#### About this task:
A complete, exact copy of the data is the required answer.

#### Collected material:

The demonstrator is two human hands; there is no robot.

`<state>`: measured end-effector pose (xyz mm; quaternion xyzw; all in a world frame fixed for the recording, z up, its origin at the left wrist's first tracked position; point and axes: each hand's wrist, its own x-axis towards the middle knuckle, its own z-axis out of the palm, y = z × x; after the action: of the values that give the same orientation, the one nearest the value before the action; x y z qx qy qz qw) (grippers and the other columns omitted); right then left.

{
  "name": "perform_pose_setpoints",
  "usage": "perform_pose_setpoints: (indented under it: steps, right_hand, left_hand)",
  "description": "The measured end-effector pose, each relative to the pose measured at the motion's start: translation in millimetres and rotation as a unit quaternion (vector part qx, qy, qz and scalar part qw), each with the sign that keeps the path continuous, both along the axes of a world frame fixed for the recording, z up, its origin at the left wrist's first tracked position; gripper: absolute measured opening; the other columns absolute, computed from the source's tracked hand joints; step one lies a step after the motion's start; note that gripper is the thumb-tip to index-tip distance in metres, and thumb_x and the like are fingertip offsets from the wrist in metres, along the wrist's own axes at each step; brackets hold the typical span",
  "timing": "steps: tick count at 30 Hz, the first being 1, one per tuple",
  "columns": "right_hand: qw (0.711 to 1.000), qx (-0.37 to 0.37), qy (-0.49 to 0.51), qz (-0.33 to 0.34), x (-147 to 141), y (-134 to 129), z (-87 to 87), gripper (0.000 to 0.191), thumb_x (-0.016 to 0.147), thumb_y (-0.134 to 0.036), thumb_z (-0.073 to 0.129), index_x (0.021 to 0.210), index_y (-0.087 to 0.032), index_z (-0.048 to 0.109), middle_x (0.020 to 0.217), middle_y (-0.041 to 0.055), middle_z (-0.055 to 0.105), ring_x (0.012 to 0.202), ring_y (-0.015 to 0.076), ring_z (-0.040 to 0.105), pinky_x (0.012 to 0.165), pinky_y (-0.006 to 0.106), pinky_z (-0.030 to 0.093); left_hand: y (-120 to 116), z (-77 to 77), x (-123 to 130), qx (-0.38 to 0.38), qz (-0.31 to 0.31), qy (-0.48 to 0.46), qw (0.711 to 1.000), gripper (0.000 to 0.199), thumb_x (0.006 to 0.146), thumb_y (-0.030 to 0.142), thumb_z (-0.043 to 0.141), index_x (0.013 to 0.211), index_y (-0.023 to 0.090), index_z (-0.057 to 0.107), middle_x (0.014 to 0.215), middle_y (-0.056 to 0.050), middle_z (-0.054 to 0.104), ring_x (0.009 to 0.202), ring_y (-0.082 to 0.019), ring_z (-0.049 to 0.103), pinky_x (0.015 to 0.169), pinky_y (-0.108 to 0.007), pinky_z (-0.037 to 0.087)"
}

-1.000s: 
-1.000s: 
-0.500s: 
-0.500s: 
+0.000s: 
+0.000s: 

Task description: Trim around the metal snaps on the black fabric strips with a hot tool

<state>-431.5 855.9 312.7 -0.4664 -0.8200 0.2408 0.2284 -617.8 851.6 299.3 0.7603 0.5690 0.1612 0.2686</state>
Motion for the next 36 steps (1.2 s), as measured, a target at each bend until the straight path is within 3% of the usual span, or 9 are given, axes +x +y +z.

#### Answer below:
The demonstrator is two human hands; there is no robot.

`<state>`: measured end-effector pose (xyz mm; quaternion xyzw; all in a world frame fixed for the recording, z up, its origin at the left wrist's first tracked position; point and axes: each hand's wrist, its own x-axis towards the middle knuckle, its own z-axis out of the palm, y = z × x; after the action: of the values that give the same orientation, the one nearest the value before the action; x y z qx qy qz qw) (grippers and the other columns omitted); right then left.

{
  "name": "perform_pose_setpoints",
  "usage": "perform_pose_setpoints: (indented under it: steps, right_hand, left_hand)",
  "description": "The measured end-effector pose, each relative to the pose measured at the motion's start: translation in millimetres and rotation as a unit quaternion (vector part qx, qy, qz and scalar part qw), each with the sign that keeps the path continuous, both along the axes of a world frame fixed for the recording, z up, its origin at the left wrist's first tracked position; gripper: absolute measured opening; the other columns absolute, computed from the source's tracked hand joints; step one lies a step after the motion's start; note that gripper is the thumb-tip to index-tip distance in metres, and thumb_x and the like are fingertip offsets from the wrist in metres, along the wrist's own axes at each step; brackets hold the typical span",
  "timing": "steps: tick count at 30 Hz, the first being 1, one per tuple",
  "columns": "right_hand: qw (0.711 to 1.000), qx (-0.37 to 0.37), qy (-0.49 to 0.51), qz (-0.33 to 0.34), x (-147 to 141), y (-134 to 129), z (-87 to 87), gripper (0.000 to 0.191), thumb_x (-0.016 to 0.147), thumb_y (-0.134 to 0.036), thumb_z (-0.073 to 0.129), index_x (0.021 to 0.210), index_y (-0.087 to 0.032), index_z (-0.048 to 0.109), middle_x (0.020 to 0.217), middle_y (-0.041 to 0.055), middle_z (-0.055 to 0.105), ring_x (0.012 to 0.202), ring_y (-0.015 to 0.076), ring_z (-0.040 to 0.105), pinky_x (0.012 to 0.165), pinky_y (-0.006 to 0.106), pinky_z (-0.030 to 0.093); left_hand: y (-120 to 116), z (-77 to 77), x (-123 to 130), qx (-0.38 to 0.38), qz (-0.31 to 0.31), qy (-0.48 to 0.46), qw (0.711 to 1.000), gripper (0.000 to 0.199), thumb_x (0.006 to 0.146), thumb_y (-0.030 to 0.142), thumb_z (-0.043 to 0.141), index_x (0.013 to 0.211), index_y (-0.023 to 0.090), index_z (-0.057 to 0.107), middle_x (0.014 to 0.215), middle_y (-0.056 to 0.050), middle_z (-0.054 to 0.104), ring_x (0.009 to 0.202), ring_y (-0.082 to 0.019), ring_z (-0.049 to 0.103), pinky_x (0.015 to 0.169), pinky_y (-0.108 to 0.007), pinky_z (-0.037 to 0.087)"
}

-1.000s: 
-1.000s: 
-0.500s: 
-0.500s: 
+0.000s: 
+0.000s: 

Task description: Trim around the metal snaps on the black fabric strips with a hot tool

<state>-431.5 855.9 312.7 -0.4664 -0.8200 0.2408 0.2284 -617.8 851.6 299.3 0.7603 0.5690 0.1612 0.2686</state>
Motion for the next 36 steps (1.2 s), as measured, a target at each bend until the straight path is within 3% of the usual span, or 9 are given, axes +x +y +z.

There is no more to this answer.